De nombreux chercheurs se sont rapidement exprimés pour dénoncer le manque d’éthique de ce protocole. En effet, en Guinée-Bissau, l’hépatite B affecte 18 % des adultes et 11,2 % des nourrissons. Si un enfant est infecté au cours de sa première année de vie, il a 90 % de chances de développer une cirrhose ou un cancer du foie. L’Organisation mondiale de la santé recommande une première dose de vaccin à la naissance pour éviter la transmission de la mère à l’enfant, mais le pays n’a pas encore réussi à implanter la mesure et s’est engagé à le faire en 2027. D’ici là, les bébés sont censés recevoir leur première dose de vaccin à six semaines.

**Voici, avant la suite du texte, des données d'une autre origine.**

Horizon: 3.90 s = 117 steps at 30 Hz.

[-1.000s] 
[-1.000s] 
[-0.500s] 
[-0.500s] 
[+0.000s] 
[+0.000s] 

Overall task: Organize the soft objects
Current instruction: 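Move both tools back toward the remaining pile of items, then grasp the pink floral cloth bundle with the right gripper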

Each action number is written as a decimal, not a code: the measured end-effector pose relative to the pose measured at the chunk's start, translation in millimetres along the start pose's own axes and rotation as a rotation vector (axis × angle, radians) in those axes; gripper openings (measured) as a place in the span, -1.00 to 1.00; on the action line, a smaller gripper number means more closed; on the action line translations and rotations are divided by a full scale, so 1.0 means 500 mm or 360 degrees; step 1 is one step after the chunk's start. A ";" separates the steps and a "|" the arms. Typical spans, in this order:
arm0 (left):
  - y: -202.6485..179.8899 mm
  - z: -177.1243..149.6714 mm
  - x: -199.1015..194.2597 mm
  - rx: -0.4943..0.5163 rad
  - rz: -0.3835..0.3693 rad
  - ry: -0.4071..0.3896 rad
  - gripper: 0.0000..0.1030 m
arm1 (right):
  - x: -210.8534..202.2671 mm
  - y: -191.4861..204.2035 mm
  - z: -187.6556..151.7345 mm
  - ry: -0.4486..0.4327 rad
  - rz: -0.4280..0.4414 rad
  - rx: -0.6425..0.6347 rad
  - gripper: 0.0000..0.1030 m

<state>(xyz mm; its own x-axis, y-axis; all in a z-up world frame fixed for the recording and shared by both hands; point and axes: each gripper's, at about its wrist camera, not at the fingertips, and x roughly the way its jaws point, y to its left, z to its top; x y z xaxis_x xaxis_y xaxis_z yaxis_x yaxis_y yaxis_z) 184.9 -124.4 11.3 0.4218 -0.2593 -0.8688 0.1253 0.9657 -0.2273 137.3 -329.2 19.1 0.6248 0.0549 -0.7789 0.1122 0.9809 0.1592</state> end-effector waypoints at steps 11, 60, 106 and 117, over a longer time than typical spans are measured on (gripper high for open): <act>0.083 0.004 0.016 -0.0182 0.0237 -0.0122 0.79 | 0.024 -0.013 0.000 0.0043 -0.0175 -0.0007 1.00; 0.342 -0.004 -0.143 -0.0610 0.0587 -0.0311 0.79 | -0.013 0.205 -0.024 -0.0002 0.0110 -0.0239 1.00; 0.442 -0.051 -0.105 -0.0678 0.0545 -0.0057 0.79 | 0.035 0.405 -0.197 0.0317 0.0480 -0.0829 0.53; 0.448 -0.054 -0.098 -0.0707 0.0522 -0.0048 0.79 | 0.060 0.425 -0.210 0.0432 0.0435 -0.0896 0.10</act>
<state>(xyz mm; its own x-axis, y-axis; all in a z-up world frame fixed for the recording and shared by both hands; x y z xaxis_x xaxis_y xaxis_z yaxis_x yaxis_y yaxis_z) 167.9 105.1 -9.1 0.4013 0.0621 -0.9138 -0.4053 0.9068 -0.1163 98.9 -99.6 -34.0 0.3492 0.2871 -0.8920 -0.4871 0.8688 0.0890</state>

Un retard que le Bandim Health Project a qualifié de « fenêtre d’opportunité » pour tester leurs hypothèses.
« Les essais ne sont éthiques que lorsqu’il existe ce qu’on appelle une “incertitude clinique raisonnable”, ce qui signifie que les chercheurs ne savent pas laquelle des interventions testées est la plus efficace, explique Gavin Yamey, professeur à l’Institut de santé mondiale de l’université Duke (Etats-Unis). Il n’y a pas d’équilibre dans cet essai proposé : il est bien connu que la dose à la naissance est plus efficace. »
L’« expérience de Tuskegee »
Dans un pays avec une prévalence aussi forte que la Guinée-Bissau ne pas proposer la vaccination contre l’hépatite B dès la naissance expose très fortement les nourrissons du deuxième groupe à des infections potentiellement mortelles. Un risque jugé intolérable par les experts en santé. « J’enseigne qu’une personne ne peut pas se rendre dans un autre pays et profiter du niveau de soins moins élevé qui y est dispensé pour mener une étude qui serait contraire à l’éthique dans son propre pays », abonde Arthur Reingold, professeur d’épidémiologie à l’école de santé publique de l’Université de Californie à Berkeley.
Pour le pédiatre américain et directeur du centre d’éducation à la vaccination de l’Hôpital pour enfants de Philadelphie Paul Offit, qui s’est publiquement exprimé contre l’essai, ce protocole n’évoque rien d’autre que l’« expérience de Tuskegee ». Cette étude, menée par les services de santé américains entre 1932 et 1972, a sciemment privé 600 métayers afro-américains de l’Alabama d’antibiotiques afin d’étudier les conséquences neurologiques de la syphilis non traitée. La mise à l’arrêt de l’étude danoise peut ainsi être perçue comme une victoire de la mobilisation scientifique. D’autant plus que les résultats attendus de l’étude étaient jugés très contestables. Le fait que l’essai soit conduit en « simple aveugle », c’est-à-dire que certaines parties prenantes sachent quel enfant était dans quel groupe, induisait de forts risques de biais.
« RFK Jr croit à tort que le vaccin contre l’hépatite B cause des problèmes neurodéveloppementaux quand il est donné à la naissance. Il veut faire cette expérience uniquement pour prouver qu’il a raison », estime Paul Offit. Un risque de conflit d’intérêts a notamment été révélé par la presse américaine : la chercheuse danoise Christine Stabell Benn, qui devait mener l’essai, entretient des liens étroits avec Tracy Beth Hoeg, conseillère de la Food and Drug Administration – l’agence américaine chargée des médicaments – qui participe au comité orientant la stratégie vaccinale américaine.
Reste désormais à savoir à quoi vont aboutir les échanges entre les Etats-Unis et la Guinée-Bissau, et si le prochain protocole d’étude sera jugé plus acceptable que le dernier.